# What you need to do
Return the following from the records below: each line, word for word, starting with the line that contains "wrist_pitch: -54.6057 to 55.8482" and going on through the line that contains "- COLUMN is", with nothing outside that range.

# Data listing
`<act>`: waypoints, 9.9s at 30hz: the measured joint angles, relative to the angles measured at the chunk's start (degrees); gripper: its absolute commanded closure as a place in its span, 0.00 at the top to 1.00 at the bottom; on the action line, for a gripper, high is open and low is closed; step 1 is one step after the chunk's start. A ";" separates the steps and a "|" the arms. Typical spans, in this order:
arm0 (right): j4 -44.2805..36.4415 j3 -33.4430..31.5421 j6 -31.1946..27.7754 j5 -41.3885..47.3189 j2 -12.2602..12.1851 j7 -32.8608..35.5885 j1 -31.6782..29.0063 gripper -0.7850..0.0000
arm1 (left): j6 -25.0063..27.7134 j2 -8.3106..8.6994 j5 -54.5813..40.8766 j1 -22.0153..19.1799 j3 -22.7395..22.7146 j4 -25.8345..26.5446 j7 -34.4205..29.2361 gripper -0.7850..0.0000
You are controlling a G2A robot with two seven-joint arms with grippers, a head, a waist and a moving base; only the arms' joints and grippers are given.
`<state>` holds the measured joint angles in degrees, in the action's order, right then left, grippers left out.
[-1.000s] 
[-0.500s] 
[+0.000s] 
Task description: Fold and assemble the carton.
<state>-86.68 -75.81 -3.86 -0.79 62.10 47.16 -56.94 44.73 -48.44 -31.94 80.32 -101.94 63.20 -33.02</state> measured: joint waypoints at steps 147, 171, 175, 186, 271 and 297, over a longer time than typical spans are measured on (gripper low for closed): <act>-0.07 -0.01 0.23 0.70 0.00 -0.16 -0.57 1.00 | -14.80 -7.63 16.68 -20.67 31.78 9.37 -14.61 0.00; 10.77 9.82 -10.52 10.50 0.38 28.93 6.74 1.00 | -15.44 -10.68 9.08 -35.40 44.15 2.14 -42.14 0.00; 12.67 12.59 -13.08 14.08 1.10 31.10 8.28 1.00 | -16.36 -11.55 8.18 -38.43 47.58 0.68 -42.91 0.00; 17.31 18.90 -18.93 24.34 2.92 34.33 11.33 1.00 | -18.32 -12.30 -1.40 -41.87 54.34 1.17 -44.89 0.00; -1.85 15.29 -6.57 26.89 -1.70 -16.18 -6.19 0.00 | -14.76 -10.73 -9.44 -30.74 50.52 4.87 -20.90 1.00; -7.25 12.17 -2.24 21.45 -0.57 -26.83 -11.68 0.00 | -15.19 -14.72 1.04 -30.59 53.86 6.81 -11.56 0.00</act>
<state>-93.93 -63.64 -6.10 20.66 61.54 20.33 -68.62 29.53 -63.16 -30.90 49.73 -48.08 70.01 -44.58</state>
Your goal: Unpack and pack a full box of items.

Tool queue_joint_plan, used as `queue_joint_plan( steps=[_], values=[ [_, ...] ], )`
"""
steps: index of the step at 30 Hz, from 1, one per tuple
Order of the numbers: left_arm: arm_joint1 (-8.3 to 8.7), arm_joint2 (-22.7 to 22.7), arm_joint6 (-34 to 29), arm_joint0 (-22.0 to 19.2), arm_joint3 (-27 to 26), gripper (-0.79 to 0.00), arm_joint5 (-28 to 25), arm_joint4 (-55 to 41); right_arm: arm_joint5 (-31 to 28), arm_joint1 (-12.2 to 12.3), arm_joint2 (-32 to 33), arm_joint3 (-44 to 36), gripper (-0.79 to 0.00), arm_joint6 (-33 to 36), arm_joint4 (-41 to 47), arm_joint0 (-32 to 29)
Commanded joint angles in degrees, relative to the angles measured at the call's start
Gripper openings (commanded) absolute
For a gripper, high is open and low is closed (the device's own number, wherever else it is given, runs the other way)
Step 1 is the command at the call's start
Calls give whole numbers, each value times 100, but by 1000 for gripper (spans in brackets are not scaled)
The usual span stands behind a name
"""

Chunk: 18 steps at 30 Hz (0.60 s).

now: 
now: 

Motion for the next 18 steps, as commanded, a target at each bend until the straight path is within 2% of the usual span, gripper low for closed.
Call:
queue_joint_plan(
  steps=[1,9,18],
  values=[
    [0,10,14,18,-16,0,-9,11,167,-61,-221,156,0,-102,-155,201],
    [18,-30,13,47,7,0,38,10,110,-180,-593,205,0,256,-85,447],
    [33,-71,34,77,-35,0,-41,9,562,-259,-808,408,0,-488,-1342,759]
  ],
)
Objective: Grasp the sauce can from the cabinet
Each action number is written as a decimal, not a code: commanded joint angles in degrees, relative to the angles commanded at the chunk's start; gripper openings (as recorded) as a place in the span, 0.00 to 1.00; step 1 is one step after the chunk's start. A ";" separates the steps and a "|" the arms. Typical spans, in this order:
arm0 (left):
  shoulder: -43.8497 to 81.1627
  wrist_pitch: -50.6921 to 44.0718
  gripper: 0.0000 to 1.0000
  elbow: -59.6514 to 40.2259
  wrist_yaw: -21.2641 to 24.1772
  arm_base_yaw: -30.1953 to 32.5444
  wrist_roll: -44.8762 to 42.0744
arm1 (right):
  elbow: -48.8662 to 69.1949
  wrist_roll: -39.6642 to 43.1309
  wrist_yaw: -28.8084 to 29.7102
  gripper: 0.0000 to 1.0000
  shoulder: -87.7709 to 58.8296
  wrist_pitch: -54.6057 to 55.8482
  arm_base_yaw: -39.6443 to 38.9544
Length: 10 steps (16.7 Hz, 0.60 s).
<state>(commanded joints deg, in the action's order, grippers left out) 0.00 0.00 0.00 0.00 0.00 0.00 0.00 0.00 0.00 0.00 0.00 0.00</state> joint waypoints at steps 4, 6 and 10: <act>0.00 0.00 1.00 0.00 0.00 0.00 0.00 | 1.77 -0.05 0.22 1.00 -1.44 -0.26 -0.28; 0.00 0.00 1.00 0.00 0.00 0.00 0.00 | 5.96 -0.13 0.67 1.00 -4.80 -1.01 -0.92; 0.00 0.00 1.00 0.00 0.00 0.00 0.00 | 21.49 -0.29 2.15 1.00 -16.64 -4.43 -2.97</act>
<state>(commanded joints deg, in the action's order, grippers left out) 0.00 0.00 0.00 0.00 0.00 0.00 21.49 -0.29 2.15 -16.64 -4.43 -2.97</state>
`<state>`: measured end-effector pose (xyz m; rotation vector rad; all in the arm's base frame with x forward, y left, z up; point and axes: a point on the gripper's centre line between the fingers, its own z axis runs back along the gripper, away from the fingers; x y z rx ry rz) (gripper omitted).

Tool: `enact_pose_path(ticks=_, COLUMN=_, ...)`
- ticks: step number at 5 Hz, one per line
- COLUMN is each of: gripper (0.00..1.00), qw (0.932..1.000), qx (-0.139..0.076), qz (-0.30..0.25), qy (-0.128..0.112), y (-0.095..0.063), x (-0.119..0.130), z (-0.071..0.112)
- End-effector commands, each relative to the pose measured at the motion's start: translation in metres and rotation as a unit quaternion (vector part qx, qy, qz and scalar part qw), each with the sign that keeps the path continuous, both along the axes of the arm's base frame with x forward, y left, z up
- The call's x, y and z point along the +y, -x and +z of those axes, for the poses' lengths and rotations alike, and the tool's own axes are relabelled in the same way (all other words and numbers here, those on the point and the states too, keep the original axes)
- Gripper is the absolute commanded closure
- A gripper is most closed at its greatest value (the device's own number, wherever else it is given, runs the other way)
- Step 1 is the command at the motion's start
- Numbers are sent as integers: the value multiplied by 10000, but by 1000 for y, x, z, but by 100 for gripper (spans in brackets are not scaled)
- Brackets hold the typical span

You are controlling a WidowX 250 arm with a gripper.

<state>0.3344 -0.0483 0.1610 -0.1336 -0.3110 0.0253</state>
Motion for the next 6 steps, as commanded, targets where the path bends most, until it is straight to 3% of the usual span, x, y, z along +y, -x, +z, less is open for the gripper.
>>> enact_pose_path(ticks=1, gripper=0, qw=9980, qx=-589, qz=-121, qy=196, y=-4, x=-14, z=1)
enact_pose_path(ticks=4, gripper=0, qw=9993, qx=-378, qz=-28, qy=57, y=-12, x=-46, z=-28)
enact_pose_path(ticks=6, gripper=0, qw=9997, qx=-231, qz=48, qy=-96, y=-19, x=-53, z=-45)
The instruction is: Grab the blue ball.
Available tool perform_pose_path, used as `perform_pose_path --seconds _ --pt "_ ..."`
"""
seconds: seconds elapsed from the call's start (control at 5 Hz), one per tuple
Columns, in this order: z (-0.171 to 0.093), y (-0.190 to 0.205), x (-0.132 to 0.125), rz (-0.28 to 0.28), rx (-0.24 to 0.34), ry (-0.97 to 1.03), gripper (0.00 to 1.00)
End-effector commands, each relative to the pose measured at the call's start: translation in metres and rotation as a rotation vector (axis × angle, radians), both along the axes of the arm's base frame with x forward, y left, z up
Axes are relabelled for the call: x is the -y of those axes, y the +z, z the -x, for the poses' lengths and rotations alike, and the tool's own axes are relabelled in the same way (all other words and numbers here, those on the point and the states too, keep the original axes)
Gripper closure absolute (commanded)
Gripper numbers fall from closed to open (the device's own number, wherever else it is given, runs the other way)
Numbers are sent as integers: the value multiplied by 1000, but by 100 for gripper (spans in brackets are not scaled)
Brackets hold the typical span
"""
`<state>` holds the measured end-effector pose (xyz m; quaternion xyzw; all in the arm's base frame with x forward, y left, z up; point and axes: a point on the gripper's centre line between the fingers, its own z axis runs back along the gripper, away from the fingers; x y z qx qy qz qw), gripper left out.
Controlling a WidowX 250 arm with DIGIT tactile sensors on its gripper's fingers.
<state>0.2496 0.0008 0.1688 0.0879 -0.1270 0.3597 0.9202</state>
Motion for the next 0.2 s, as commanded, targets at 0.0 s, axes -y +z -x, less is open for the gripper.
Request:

# Written answer
  wrist_pitch: -54.6057 to 55.8482
  arm_base_yaw: -39.6443 to 38.9544
Length: 10 steps (16.7 Hz, 0.60 s).
<state>(commanded joints deg, in the action's order, grippers left out) 0.00 0.00 0.00 0.00 0.00 0.00 0.00 0.00 0.00 0.00 0.00 0.00</state> joint waypoints at steps 4, 6 and 10: <act>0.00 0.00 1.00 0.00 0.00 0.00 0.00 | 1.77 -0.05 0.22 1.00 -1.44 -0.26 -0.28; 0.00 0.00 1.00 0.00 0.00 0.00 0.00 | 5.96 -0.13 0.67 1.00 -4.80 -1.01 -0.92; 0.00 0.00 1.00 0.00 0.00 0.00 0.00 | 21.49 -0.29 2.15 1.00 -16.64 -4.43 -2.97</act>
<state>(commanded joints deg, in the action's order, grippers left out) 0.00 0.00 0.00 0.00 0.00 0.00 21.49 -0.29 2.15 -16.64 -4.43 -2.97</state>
`<state>`: measured end-effector pose (xyz m; rotation vector rad; all in the arm's base frame with x forward, y left, z up; point and axes: a point on the gripper's centre line between the fingers, its own z axis runs back along the gripper, away from the fingers; x y z rx ry rz) (gripper omitted).

Tool: `enact_pose_path(ticks=_, COLUMN=_, ...)`
- ticks: step number at 5 Hz, one per line
- COLUMN is each of: gripper (0.00..1.00), qw (0.932..1.000), qx (-0.139..0.076), qz (-0.30..0.25), qy (-0.128..0.112), y (-0.095..0.063), x (-0.119..0.130), z (-0.071..0.112)

No additional lines are needed for this answer.